Optimizing Conjugation of Polymer Hole Transport Materials via Cyclic Alkoxylation for Highly Efficient and Stable Perovskite Solar Cells

Abstract Hole transport materials (HTMs) play a crucial role in realizing efficient perovskite solar cells (PSCs), as they improve perovskite affinity and passivation, charge transport and extraction, and ultimately the performance of PSCs. In this study, manipulating the conjugation extension in poly(triaryl amine) (PTAA) derivatives by cyclic alkoxylation of side benzene groups with benzo[ d ][1,3]dioxole (PTAAO5) and dihydrobenzo[ b ][1,4]dioxine (PTAAO6) is focused on.
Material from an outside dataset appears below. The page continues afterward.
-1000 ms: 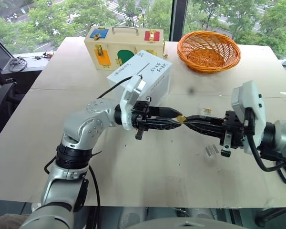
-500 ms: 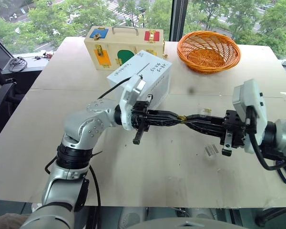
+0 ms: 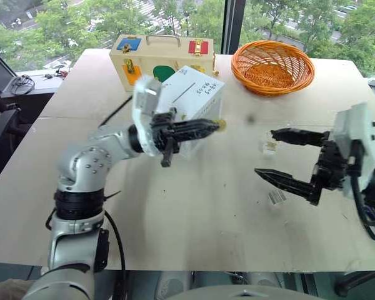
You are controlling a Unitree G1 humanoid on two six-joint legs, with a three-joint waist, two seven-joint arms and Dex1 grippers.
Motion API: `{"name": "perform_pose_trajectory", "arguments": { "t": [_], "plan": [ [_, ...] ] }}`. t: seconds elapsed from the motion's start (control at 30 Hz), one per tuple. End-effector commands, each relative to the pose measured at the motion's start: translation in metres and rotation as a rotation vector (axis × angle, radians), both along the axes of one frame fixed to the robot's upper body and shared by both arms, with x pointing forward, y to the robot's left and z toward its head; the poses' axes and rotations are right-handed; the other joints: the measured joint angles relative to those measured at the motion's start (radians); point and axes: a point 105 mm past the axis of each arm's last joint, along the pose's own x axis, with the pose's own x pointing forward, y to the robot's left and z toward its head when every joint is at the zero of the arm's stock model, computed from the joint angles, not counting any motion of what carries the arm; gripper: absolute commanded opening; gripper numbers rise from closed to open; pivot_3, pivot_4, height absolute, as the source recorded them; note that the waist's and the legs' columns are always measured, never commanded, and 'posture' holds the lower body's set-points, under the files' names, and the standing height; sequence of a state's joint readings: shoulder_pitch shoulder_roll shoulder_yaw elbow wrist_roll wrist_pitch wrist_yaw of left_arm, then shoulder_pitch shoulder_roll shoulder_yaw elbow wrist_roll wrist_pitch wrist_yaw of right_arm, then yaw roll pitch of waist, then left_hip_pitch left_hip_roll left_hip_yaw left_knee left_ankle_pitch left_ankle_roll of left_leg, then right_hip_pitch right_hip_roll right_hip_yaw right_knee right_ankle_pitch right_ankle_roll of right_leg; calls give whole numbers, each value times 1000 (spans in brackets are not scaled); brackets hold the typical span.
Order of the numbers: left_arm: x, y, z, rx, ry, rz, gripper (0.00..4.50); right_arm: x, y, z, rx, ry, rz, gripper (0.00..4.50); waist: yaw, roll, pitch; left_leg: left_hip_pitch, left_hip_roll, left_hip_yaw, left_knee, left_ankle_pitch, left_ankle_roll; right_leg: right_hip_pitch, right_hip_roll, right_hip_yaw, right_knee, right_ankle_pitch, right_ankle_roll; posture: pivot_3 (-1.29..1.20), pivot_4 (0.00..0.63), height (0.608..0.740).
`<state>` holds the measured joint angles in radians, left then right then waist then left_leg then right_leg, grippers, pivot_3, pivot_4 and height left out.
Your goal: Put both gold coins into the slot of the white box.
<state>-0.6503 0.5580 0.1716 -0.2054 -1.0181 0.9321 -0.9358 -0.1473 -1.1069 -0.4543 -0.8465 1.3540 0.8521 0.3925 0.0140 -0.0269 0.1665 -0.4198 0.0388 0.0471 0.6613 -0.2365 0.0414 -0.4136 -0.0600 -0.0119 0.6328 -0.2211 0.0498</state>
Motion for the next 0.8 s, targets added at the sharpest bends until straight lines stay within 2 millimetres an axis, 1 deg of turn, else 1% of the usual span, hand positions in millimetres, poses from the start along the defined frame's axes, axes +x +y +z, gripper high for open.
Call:
{"name": "perform_pose_trajectory", "arguments": {
  "t": [0.03, 0.07, 0.1, 0.13, 0.2, 0.23, 0.3, 0.4, 0.53, 0.6, 0.7, 0.8],
  "plan": [
    [26, 24, 30, 96, -130, 358, 0, -7, -11, 20, -31, -135, -12, 4441, 1, -1, 1, 0, 0, 0, 0, 0, 0, 0, 0, 0, 0, 0, 1, 0, 150, 740],
    [37, 33, 35, 148, -146, 471, 0, -7, -15, 23, -36, -158, -27, 4441, 2, -3, 2, 0, 0, -1, 1, 0, 0, 0, 0, -1, 1, 1, 2, 0, 150, 740],
    [44, 39, 41, 172, -143, 530, 0, -7, -18, 24, -38, -172, -39, 4441, 1, -3, 2, 0, -1, -1, 2, 0, 0, 0, 1, 0, 1, 1, 2, 0, 150, 740],
    [49, 42, 43, 199, -121, 548, 0, -6, -20, 25, -36, -181, -44, 4441, 1, -3, 2, 0, -1, 0, 2, 0, 0, 1, 2, 0, 2, 1, 2, 0, 150, 740],
    [53, 44, 45, 250, -66, 543, 0, -7, -21, 26, -36, -195, -41, 4441, 1, -3, 2, 0, -1, 0, 4, 0, 0, 1, 2, 1, 2, 0, 2, 0, 150, 740],
    [57, 43, 42, 328, -18, 526, 0, -6, -22, 27, -33, -208, -45, 4441, 1, -3, 2, 1, -1, 0, 4, 0, 0, 1, 2, 1, 2, -1, 2, 0, 150, 740],
    [66, 41, 38, 418, 85, 500, 0, -5, -23, 27, -38, -224, -53, 4441, 3, -5, 3, 1, -1, 0, 5, 0, 0, 1, 2, 1, 4, -2, 1, 0, 150, 740],
    [73, 39, 44, 434, 123, 485, 0, -5, -23, 25, -45, -239, -57, 4441, 1, -5, 3, 1, -2, 0, 6, 0, 0, 1, 2, 1, 5, -3, 0, 0, 150, 740],
    [85, 46, 39, 492, 186, 556, 0, -6, -21, 20, -51, -253, -68, 4441, -2, -5, 3, 1, -1, 1, 5, 0, 0, 0, 2, 3, 5, -1, -1, 0, 150, 740],
    [89, 46, 39, 506, 198, 573, 0, -6, -21, 17, -52, -256, -75, 4441, -1, -5, 3, 1, -1, 1, 5, 0, 0, 0, 4, 3, 5, 0, -1, 0, 150, 740],
    [99, 46, 37, 528, 230, 640, 0, -4, -21, 12, -64, -261, -107, 4441, 1, -5, 3, 1, 0, 0, 5, 0, 0, 0, 4, 2, 6, 0, -1, 0, 150, 740],
    [106, 48, 31, 581, 250, 680, 0, -4, -21, 7, -70, -259, -119, 4441, 1, -5, 3, 0, -1, 1, 6, 0, 0, 0, 3, 3, 6, -1, -1, 0, 150, 740]
  ]
}}
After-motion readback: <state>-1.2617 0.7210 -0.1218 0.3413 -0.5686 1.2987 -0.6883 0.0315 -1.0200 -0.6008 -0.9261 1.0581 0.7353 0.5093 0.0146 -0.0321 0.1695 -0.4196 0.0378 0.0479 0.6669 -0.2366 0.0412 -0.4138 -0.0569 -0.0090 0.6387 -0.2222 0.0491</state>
PTAAO6 exhibits extended π‐conjugation within the side groups, leading to improved energy level alignment with perovskite and enhanced charge carrier transport compared to both PTAA and PTAAO5. This strong conjugation also promotes interactions between PTAAO6 and the perovskite, resulting in larger grain sizes with reduced defects within the perovskite layer. Therefore, PSCs incorporating PTAAO6 as the HTM achieve an outstanding power conversion efficiency of 25.19%, along with excellent operational stability, retaining 90.2% of the initial PCE after 1000 h under ISOS‐L‐3 testing conditions. These results underscore cyclic alkoxylation as a promising approach for tailoring polymer HTMs and provide crucial insights for designing high‐performance PSCs.